Posted on 22-05-2015

A primary teacher friend recently told me of some games she and her colleagues used to play with national curriculum levels. They would take a Michael Morpurgo novel and mark it using an APP grid, or they would take a pupil’s work and see how many different levels they could justify it receiving. These are jokes, but they reveal serious flaws. National curriculum levels are, and always have been, vague and unhelpful.

For example, compare:

Pupils’ writing is confident and shows appropriate and imaginative choices of style in a range of forms.

Pupils’ writing in a range of forms is lively and thoughtful.

The first is a description of performance at level 7, the second at level 4. That’s what I mean about vague and unhelpful, and that’s why my friend was able to justify the same piece of work receiving several different levels.

However, what is frustrating is that many of the replacements for national curriculum levels rely on precisely the same kind of vague performance descriptions. In fact, in many conversations I have with people, they cannot even begin to imagine an assessment system that doesn’t use some form of descriptor. For many people, descriptors simply are assessment, and if a school is to create its own assessment system, then the first – and possibly last – step must surely involve the creation of a new set of descriptors.  Unfortunately, the truth is very different: as I’ve written here, descriptors do not give us a common language but the illusion of a common language. They can’t be relied on to deliver accuracy or precision about how pupils are doing. In this post, I will recap the problems with descriptors; in the next, I will suggest some alternatives.

First, Tim Oates shows here that creating accurate prose descriptions of performance, even in subjects like maths and science, is fiendishly difficult.

Even a well-crafted statement of what you need to get an A grade can be loaded with subjectivity – even in subjects such as science. It’s genuinely hard to know how difficult a specific exam is.

Second, Dylan Wiliam shows here in Principled Assessment Design that even very precise descriptors can be interpreted in completely different ways.

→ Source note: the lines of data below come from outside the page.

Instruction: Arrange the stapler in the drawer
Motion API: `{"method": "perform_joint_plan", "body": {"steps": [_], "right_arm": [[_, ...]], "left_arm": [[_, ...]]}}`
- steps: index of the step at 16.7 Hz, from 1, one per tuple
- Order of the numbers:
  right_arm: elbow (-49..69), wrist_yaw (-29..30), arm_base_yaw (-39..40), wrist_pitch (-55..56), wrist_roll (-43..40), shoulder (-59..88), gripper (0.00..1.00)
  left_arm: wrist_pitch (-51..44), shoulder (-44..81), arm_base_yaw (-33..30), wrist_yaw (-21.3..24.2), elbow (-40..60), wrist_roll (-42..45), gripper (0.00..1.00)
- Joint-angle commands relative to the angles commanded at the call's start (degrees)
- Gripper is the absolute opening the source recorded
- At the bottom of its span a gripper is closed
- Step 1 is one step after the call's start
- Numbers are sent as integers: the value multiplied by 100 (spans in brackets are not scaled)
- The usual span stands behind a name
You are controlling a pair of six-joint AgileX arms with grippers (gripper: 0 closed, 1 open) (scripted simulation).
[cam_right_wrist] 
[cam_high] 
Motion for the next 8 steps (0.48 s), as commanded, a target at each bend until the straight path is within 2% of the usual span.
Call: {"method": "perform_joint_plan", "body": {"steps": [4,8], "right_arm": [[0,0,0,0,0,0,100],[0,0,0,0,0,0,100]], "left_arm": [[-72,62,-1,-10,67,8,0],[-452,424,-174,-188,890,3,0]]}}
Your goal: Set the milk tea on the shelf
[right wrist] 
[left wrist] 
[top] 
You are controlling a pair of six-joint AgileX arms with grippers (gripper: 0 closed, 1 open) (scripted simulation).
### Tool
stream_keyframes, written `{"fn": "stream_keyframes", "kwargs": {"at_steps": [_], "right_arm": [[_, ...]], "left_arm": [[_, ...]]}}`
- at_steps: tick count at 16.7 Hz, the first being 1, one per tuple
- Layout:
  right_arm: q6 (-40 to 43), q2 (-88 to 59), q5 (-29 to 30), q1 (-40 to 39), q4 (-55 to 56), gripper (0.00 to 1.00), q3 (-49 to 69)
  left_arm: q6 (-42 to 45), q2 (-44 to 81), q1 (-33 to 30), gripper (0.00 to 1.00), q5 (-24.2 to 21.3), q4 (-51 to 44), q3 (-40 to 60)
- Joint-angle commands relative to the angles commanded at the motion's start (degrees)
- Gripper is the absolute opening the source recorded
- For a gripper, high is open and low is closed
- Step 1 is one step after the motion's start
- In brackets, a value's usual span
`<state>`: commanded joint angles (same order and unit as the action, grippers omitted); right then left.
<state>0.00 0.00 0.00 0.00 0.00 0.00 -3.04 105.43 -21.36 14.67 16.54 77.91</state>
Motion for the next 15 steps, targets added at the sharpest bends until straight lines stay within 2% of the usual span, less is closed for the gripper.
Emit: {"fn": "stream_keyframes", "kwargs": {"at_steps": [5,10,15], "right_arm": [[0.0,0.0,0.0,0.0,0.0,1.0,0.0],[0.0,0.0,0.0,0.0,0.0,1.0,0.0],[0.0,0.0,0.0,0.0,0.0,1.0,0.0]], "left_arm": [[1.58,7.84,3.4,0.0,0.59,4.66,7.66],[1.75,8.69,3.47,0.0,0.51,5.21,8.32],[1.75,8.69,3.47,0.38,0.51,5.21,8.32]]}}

Even in subjects like mathematics, criteria have a degree of plasticity. For example, a statement like ‘Can compare two fractions to identify which is larger’ sounds precise, but whether students can do this or not depends on which fractions are selected. The Concepts in Secondary Mathematics and Science (CSMS) project investigated the achievement of a nationally representative group of secondary school students, and found out that when the fractions concerned were 3/7  and 5/7  then around 90% of 14-year-olds answered correctly, but when more typical fractions, such as 3/4 and 4/5  were used, then 75% answered correctly. However, where the fractions concerned were 5/7 and 5/9 then only around 15% answered correctly (Hart, 1981).

Finally, Paul Bambrick-Santoyo makes a very similar point in Driven by Data. I’ve abridged the below extract.

 To illustrate this, take a basic standard taken from middle school math:

Understand and use ratios, proportions and percents in a variety of situations.

To understand why a standard like this one creates difficulties, consider the following premise. Six different teachers could each define one of the following six questions as a valid attempt to assess the standard of percent of a number. Each could argue that the chosen assessment question is aligned to the state standard and is an adequate measure of student mastery:

Identify 50% of 20.

Identify 67% of 81

Shawn got 7 correct answers out of 10 possible answers on his science test. What percent of questions did he get correct?

J.J Redick was on pace to set an NCAA record in career free throw percentage. Leading into the NCAA tournament in 2004, he made 97 of 104 free throw attempts. What percentage of free throws did he make?

Bambrick-Santoyo goes on to give examples of two even more difficult questions. As with the Dylan William example, we can see that whilst 90-95% of pupils might get the first question right, many fewer would get the last one right.

The problems with the vagueness and inaccuracy of descriptors are not just a problem with the national curriculum levels. It is a problem associated with all forms of prose descriptors of performance. The problem is not a minor technical one that can be solved by better descriptor drafting, or more creative and thoughtful use of a thesaurus. It is a fundamental flaw. I worry when I see people poring over dictionaries trying to find the precise word that denotes performance in between ‘effective’ and ‘original’. You might find the word, but it won’t deliver the precision you want from it. Similarly, the words ’emerging’, ‘expected’ and ‘exceeding’ might seem like they offer clear and precise definitions, but in practice, they won’t.

So if the solution is not better descriptors, what is the answer? Very briefly, the answer is for the performance standards to be given meaning through a) questions and b) pupil work. I will expand on this in a later post.